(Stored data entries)
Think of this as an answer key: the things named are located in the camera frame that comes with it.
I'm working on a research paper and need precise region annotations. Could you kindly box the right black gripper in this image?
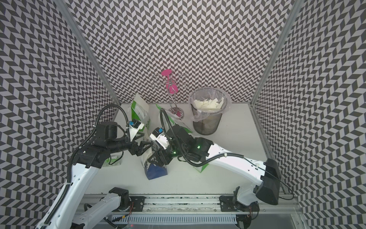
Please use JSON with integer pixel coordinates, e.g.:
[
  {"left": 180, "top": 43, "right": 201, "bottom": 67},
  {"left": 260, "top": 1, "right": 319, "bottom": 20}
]
[{"left": 147, "top": 140, "right": 187, "bottom": 167}]

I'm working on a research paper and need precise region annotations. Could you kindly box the blue white paper bag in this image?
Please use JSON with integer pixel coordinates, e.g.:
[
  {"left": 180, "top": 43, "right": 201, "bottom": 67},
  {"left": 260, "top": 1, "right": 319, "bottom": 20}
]
[{"left": 141, "top": 144, "right": 168, "bottom": 180}]

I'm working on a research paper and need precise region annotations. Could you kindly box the green white bag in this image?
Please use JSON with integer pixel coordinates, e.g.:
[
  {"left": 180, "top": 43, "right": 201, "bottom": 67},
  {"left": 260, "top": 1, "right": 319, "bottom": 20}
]
[
  {"left": 155, "top": 104, "right": 193, "bottom": 134},
  {"left": 194, "top": 164, "right": 209, "bottom": 173},
  {"left": 131, "top": 93, "right": 151, "bottom": 140}
]

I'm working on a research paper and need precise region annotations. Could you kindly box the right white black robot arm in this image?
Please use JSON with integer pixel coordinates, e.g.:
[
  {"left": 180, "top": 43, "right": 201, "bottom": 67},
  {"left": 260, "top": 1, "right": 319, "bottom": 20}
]
[{"left": 150, "top": 125, "right": 281, "bottom": 207}]

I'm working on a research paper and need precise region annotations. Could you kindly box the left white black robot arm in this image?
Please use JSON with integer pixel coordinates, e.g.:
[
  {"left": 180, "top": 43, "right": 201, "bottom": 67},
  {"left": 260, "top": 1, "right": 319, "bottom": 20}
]
[{"left": 36, "top": 119, "right": 151, "bottom": 229}]

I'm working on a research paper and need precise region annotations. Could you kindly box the small green white packet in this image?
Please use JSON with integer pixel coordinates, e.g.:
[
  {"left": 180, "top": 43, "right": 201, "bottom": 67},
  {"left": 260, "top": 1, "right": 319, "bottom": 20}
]
[{"left": 103, "top": 152, "right": 124, "bottom": 167}]

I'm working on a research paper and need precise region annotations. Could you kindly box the black mesh trash bin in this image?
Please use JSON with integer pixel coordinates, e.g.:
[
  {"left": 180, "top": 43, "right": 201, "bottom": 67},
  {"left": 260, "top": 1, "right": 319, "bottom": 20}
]
[{"left": 190, "top": 87, "right": 229, "bottom": 135}]

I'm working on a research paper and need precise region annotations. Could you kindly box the clear plastic bin liner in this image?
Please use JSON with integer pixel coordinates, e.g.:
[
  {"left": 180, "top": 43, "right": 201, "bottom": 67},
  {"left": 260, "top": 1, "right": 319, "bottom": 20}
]
[{"left": 188, "top": 87, "right": 232, "bottom": 122}]

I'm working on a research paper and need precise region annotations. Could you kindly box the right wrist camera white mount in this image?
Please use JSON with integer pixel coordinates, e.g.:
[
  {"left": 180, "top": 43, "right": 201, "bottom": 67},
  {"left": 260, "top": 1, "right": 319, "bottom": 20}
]
[{"left": 150, "top": 127, "right": 170, "bottom": 150}]

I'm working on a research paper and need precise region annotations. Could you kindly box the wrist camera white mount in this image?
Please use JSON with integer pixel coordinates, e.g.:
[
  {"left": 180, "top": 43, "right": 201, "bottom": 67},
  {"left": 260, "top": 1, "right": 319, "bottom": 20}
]
[
  {"left": 150, "top": 127, "right": 170, "bottom": 150},
  {"left": 128, "top": 119, "right": 144, "bottom": 142}
]

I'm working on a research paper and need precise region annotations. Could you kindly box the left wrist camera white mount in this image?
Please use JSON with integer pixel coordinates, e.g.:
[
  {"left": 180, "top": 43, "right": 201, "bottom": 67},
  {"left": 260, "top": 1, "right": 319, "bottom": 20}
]
[{"left": 128, "top": 119, "right": 144, "bottom": 142}]

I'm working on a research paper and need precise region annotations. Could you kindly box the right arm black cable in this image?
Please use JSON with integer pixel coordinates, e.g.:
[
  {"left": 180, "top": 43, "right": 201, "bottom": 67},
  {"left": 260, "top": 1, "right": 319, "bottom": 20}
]
[{"left": 159, "top": 108, "right": 295, "bottom": 201}]

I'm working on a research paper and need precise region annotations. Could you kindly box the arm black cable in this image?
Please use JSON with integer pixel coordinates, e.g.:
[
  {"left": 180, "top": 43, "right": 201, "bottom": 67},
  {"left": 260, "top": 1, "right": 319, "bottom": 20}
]
[
  {"left": 42, "top": 104, "right": 131, "bottom": 229},
  {"left": 159, "top": 108, "right": 295, "bottom": 201}
]

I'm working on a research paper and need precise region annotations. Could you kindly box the pink top wire stand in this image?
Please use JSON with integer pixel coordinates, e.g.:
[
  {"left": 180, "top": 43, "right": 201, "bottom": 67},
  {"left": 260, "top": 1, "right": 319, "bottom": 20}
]
[{"left": 154, "top": 69, "right": 185, "bottom": 120}]

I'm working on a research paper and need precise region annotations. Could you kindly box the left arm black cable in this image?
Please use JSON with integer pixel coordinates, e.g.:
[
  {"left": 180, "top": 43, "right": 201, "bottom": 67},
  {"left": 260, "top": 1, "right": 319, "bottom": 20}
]
[{"left": 42, "top": 104, "right": 131, "bottom": 229}]

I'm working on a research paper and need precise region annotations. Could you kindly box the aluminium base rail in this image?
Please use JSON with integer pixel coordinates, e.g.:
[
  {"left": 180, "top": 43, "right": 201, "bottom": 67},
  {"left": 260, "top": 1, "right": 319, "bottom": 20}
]
[{"left": 71, "top": 194, "right": 309, "bottom": 229}]

Exercise prompt:
Within the entries, find all lines that contain "green" and copy each one.

Your solution:
I'm working on a research paper and need precise region annotations. Could you kindly box the green white bag in this image?
I'm working on a research paper and need precise region annotations. Could you kindly box the small green white packet in this image?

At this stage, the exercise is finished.